Aanverwante studierichtingen
Wil uw kind toch een opleiding in de kunst of in een richting waar u hem of haar later niet een goed salaris ziet verdienen, kijk dan eens rond naar aanverwante richtingen, waarvoor het kind later eventueel een (veelal kortere) cursus kan volgen voor het geval het later geen baan vindt.

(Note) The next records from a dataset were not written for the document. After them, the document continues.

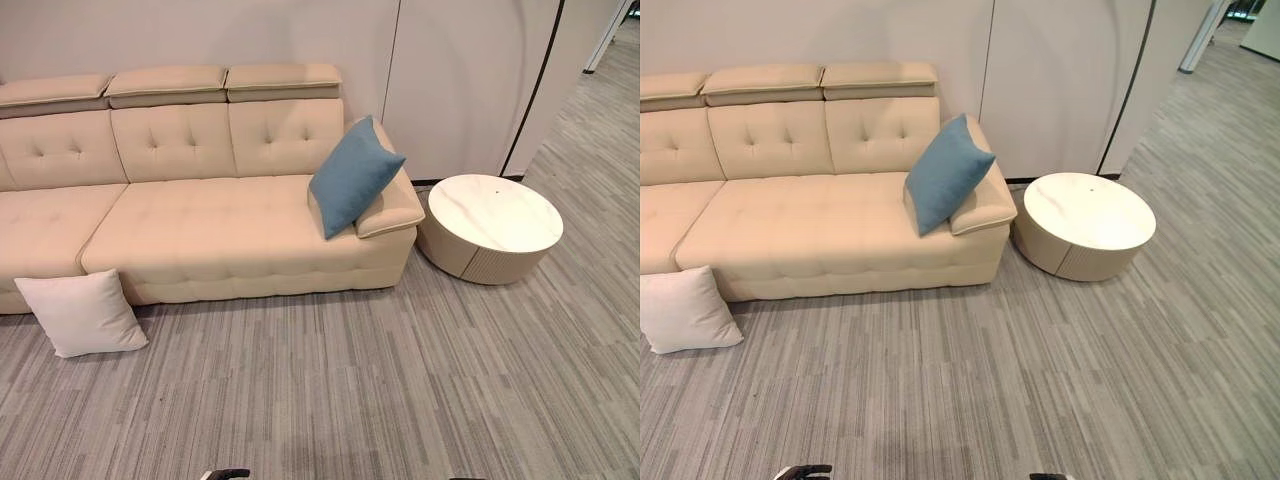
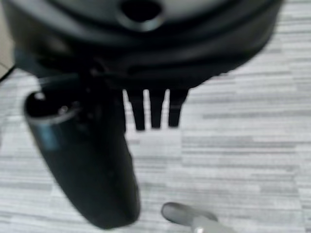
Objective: Pick up all the scattered cushions and arrange them neatly on the sofa.
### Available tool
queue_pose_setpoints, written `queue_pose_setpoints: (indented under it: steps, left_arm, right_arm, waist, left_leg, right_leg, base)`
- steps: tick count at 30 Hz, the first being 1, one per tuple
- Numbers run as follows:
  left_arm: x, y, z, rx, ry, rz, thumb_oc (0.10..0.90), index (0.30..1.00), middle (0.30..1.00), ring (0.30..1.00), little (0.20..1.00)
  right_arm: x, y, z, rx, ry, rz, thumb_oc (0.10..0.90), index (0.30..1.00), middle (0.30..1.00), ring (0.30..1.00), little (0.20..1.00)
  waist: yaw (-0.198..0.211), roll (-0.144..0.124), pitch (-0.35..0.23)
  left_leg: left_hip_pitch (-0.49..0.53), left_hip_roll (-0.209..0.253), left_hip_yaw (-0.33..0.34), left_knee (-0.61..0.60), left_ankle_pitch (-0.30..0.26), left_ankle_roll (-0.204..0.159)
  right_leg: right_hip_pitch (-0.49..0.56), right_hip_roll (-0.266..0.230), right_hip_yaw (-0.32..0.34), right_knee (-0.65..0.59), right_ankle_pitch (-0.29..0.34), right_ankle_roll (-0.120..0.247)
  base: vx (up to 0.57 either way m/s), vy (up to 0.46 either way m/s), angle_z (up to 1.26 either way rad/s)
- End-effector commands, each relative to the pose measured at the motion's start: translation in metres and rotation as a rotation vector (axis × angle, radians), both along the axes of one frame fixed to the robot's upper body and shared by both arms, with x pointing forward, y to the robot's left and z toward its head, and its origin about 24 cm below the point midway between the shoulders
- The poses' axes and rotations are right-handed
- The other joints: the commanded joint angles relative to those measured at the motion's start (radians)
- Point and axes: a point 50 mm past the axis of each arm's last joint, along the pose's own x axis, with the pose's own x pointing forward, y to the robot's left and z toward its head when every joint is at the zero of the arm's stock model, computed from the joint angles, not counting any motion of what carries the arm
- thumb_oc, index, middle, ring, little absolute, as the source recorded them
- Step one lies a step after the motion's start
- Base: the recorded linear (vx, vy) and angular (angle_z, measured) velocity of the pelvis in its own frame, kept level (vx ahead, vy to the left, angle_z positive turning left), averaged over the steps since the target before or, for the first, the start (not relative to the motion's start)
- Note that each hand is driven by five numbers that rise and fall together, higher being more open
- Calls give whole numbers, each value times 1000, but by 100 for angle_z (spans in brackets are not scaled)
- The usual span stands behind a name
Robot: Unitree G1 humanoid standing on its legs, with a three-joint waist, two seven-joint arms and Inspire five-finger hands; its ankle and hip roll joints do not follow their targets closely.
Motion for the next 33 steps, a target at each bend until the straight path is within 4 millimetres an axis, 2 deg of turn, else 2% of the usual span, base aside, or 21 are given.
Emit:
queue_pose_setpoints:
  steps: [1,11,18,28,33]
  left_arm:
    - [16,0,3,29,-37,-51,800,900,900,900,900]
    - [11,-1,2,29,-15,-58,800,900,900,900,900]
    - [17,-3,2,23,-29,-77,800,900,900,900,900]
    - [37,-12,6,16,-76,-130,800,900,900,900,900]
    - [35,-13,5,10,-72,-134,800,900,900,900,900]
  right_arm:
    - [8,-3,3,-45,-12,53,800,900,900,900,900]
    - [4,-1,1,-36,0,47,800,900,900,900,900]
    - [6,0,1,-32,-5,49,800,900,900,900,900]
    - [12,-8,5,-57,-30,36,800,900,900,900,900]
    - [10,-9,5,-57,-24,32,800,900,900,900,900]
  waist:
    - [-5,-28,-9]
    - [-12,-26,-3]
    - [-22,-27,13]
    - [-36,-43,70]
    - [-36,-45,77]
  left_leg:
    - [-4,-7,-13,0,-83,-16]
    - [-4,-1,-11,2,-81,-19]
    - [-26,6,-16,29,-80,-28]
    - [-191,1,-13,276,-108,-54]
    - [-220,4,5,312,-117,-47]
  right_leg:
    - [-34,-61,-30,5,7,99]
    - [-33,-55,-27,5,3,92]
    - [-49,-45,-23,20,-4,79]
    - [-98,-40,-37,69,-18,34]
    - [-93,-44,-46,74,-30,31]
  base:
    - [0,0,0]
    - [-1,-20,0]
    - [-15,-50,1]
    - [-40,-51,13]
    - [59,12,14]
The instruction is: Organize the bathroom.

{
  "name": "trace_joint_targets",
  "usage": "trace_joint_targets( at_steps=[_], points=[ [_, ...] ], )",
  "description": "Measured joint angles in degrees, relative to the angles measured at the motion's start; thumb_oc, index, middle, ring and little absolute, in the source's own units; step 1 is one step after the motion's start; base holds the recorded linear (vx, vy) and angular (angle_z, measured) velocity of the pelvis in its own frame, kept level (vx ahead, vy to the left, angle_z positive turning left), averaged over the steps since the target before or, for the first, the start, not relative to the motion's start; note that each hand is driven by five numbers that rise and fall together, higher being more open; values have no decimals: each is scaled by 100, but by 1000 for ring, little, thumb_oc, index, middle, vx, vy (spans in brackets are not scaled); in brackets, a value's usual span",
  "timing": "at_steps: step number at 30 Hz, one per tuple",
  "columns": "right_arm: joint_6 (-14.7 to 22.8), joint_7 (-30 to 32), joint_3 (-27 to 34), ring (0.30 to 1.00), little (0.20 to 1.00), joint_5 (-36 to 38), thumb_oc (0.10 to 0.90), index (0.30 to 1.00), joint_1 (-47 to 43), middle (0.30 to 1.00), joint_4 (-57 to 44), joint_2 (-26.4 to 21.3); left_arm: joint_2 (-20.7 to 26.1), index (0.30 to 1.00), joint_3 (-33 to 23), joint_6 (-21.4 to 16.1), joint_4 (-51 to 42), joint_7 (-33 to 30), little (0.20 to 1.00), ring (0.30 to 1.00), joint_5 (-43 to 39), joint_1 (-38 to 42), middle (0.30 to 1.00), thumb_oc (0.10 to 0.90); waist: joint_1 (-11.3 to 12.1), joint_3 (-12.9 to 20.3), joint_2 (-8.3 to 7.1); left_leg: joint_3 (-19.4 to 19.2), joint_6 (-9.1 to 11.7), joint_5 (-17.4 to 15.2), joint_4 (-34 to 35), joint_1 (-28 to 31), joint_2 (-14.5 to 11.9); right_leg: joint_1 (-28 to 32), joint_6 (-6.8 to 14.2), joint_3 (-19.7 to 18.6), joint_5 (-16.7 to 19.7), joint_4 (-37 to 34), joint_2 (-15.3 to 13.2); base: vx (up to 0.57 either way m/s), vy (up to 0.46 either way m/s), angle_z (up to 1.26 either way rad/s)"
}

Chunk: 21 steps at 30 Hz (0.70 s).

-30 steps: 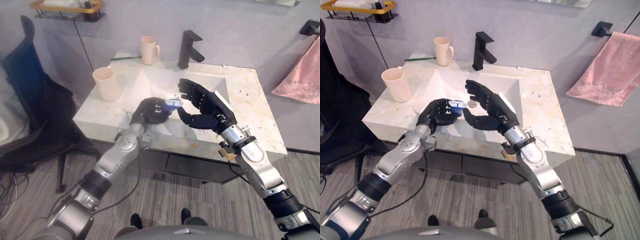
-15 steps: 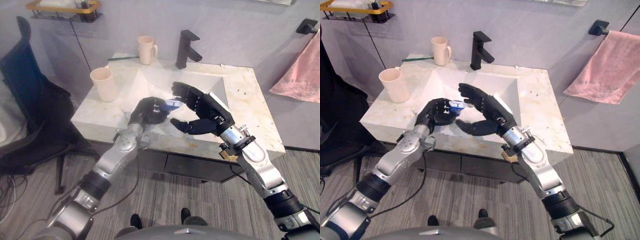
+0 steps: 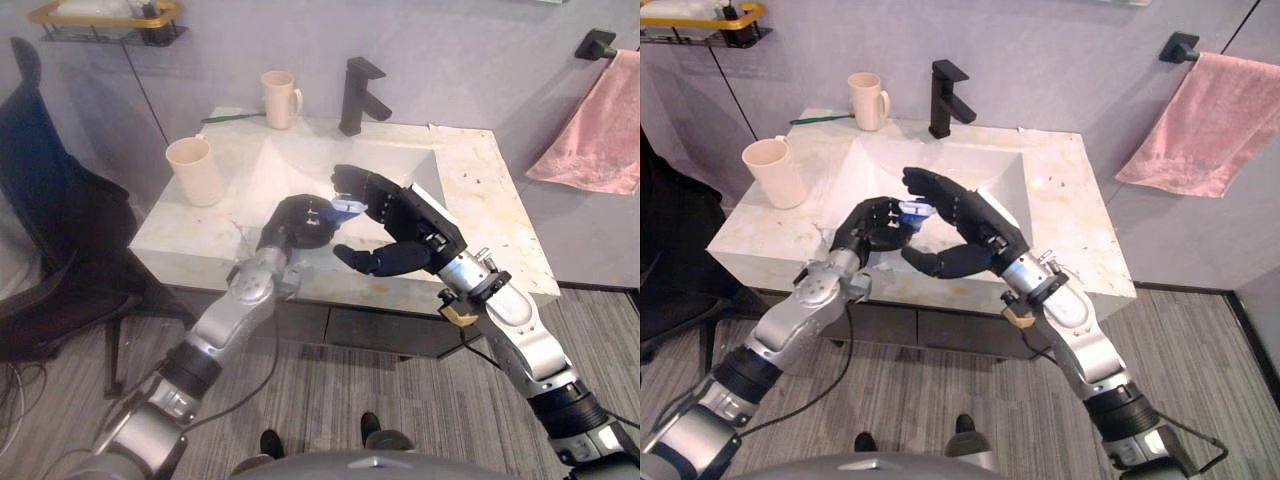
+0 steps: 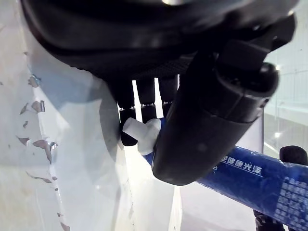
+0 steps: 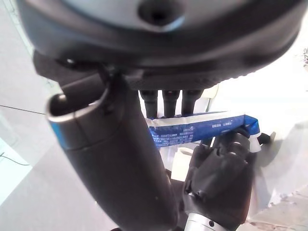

Op die manier bent u dan gerustgesteld en het kind kan de studierichting van zijn/haar interesse volgen.
Binnen een en dezelfde studie zijn er ook diverse verantwoorde mogelijkheden
Meestal zijn er op een bepaald studieniveau verschillende richtingen die men naderhand nog in kan slaan. Veel mensen zijn immers momenteel met een heel ander (maar vaak aanverwant) beroep bezig, dan waar ze in eerste instantie voor gekozen en gestudeerd hebben.
U hoeft u geen zorgen te maken voor de toekomst
Tijdens de middelbare schoolperiode zien de meeste kinderen het nut van studeren nog niet in. Ze moeten in die periode dan ook gecontroleerd worden. Niet alleen door de leraren, maar ook door hun ouders. Controle en toezicht op hun schoolprestaties is noodzakelijk. Als zelfs volwassen mensen beter presteren als hun baas in de buurt is, geldt dat immers zeker voor de meeste kinderen.
Kinderen zoeken hun eigen weg
Kinderen zijn echter net katten: ze komen uiteindelijk meestal op hun pootjes terecht. Help hen alleen hun eigen weg te vinden, zowel in het leven als in hun beroepskeuze, maar laat hen wel zelf kiezen. Dan heeft uw kind minder problemen met studeren en hebt u minder problemen met uw kind.